Prise au dépourvu, Yu Xiu se pencha soudainement en avant. Elle réagit promptement, se retournant pour retrouver son équilibre, mais le pied de Yong Ye se posa fermement au sol. Il tendit simplement la main, et Yu Xiu atterrit précisément dans le creux de sa main.

Ils se regardèrent, visiblement mal à l'aise.

Yongye la lâcha aussitôt. Yuxiu allait tomber à terre lorsqu'elle laissa échapper un petit cri, se retourna et se releva d'un bond. Mais sa jupe se déchira avec un grand bruit.

Yongye cligna des yeux, puis se figea.

Le visage de Yu Xiu devint rouge écarlate. Gênée, elle releva sa jupe et s'exclama : « C'est scandaleux ! »

« Ce modeste fonctionnaire a dérangé la princesse ; je prends congé. » Son objectif atteint, Yongye baissa la tête pour lui signifier qu'il ne devait pas regarder quoi que ce soit d'inconvenant.

"rouler!"

Yongye se retourna et fit un pas, puis se retourna à nouveau et sortit le pendentif de jade de la princesse, le lui tendant à deux mains. « Au fait, si la princesse le cherchait, je l'ai malheureusement trouvé. » Il regarda la princesse, qui tremblait de colère mais n'avait d'autre choix que de prendre le pendentif, et il en fut extrêmement satisfait. Il réprima un rire et dit : « La princesse va épouser un prince de notre royaume, veuillez donc retourner à Chen au plus vite pour les préparatifs. Je ne peux pas rester plus longtemps et dois rejoindre mon poste pour faire mon rapport. »

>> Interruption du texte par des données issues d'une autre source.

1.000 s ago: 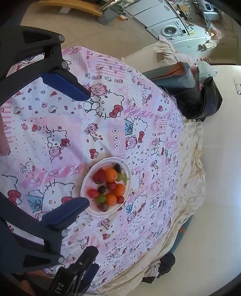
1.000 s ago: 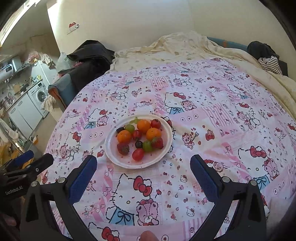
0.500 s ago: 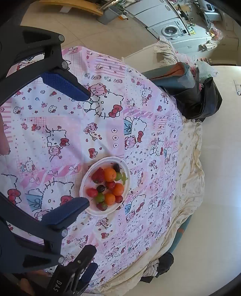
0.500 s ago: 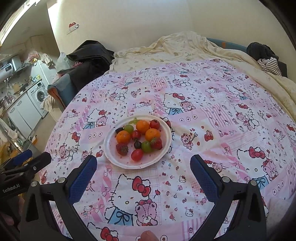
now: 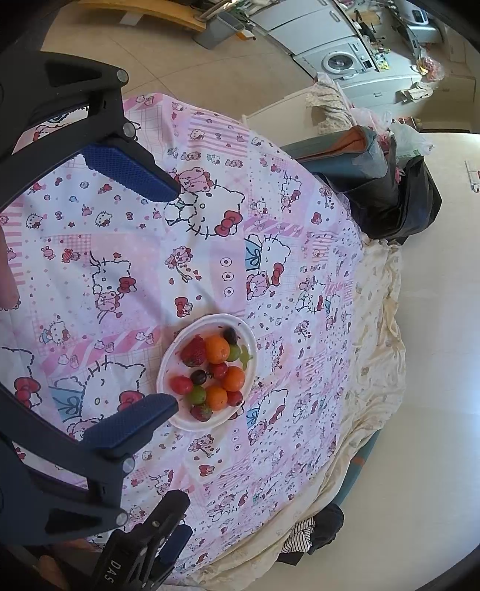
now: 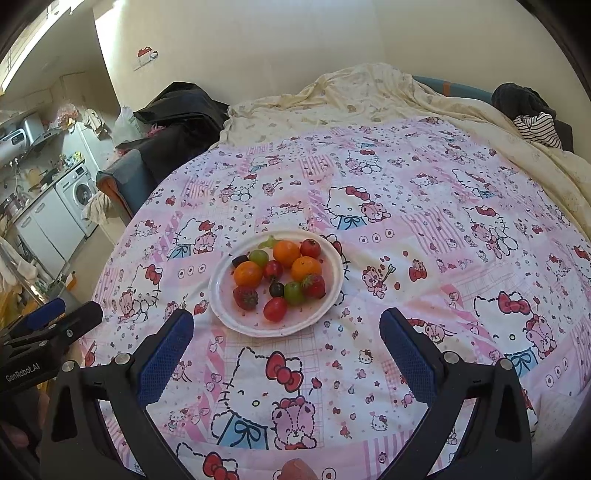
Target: Organize fruits
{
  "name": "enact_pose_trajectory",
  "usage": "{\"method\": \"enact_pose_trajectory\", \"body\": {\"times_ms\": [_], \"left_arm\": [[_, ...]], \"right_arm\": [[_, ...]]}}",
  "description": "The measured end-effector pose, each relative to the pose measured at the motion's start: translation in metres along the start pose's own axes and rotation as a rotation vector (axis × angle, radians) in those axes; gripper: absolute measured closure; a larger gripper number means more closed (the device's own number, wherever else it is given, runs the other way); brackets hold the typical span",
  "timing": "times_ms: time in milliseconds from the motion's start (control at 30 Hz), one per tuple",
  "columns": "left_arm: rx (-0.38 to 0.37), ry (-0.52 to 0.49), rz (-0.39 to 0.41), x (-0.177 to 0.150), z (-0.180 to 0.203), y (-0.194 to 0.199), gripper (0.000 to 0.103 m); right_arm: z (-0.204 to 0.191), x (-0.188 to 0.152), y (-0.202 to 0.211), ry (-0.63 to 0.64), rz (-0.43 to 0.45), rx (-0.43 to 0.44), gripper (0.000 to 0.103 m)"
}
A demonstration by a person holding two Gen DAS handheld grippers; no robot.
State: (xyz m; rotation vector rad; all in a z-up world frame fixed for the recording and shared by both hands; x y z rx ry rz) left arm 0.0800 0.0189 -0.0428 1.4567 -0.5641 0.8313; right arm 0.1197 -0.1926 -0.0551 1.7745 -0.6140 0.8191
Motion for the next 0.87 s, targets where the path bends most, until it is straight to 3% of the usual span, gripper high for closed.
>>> {"method": "enact_pose_trajectory", "body": {"times_ms": [867], "left_arm": [[-0.001, 0.009, -0.008, -0.0023, 0.0015, 0.0001, 0.0]], "right_arm": [[-0.0011, -0.0034, -0.0027, 0.007, -0.013, 0.0, 0.0]]}}
Point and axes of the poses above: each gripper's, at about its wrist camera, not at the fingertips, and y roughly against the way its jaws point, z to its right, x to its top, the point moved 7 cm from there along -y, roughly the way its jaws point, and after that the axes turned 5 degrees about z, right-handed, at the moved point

« L’envoyé lui-même propose le mariage ; puis-je demander pour qui il le fait ? » Yu Xiu reprit instantanément ses esprits.

Yongye pensa : « Vous m'avez invitée comme émissaire en chef uniquement pour épouser une princesse de notre dynastie. Quant aux trois princes, vous pouvez épouser celui que vous voulez ; je suppose que cela vous est indifférent. » Mais elle sourit et dit : « Cette humble fonctionnaire n'ose pas prétendre deviner les intentions de Sa Majesté. Je prends congé. D'ailleurs, l'air fâché de la princesse ne fait qu'ajouter à son charme. Et puis, à trop lever le menton, on finit par avoir des rides dans le cou. »

Ses paroles sarcastiques et désinvoltes étaient prononcées à voix basse, mais Yongye était convaincu d'agir pour le bien de la princesse. Voyant l'expression de Yuxiu changer à nouveau, il se retourna brusquement et s'éloigna à grandes enjambées, sans laisser transparaître la moindre trace de sa fragilité et de sa maladie, ni de sa détresse. Furieuse, Yuxiu serra les dents.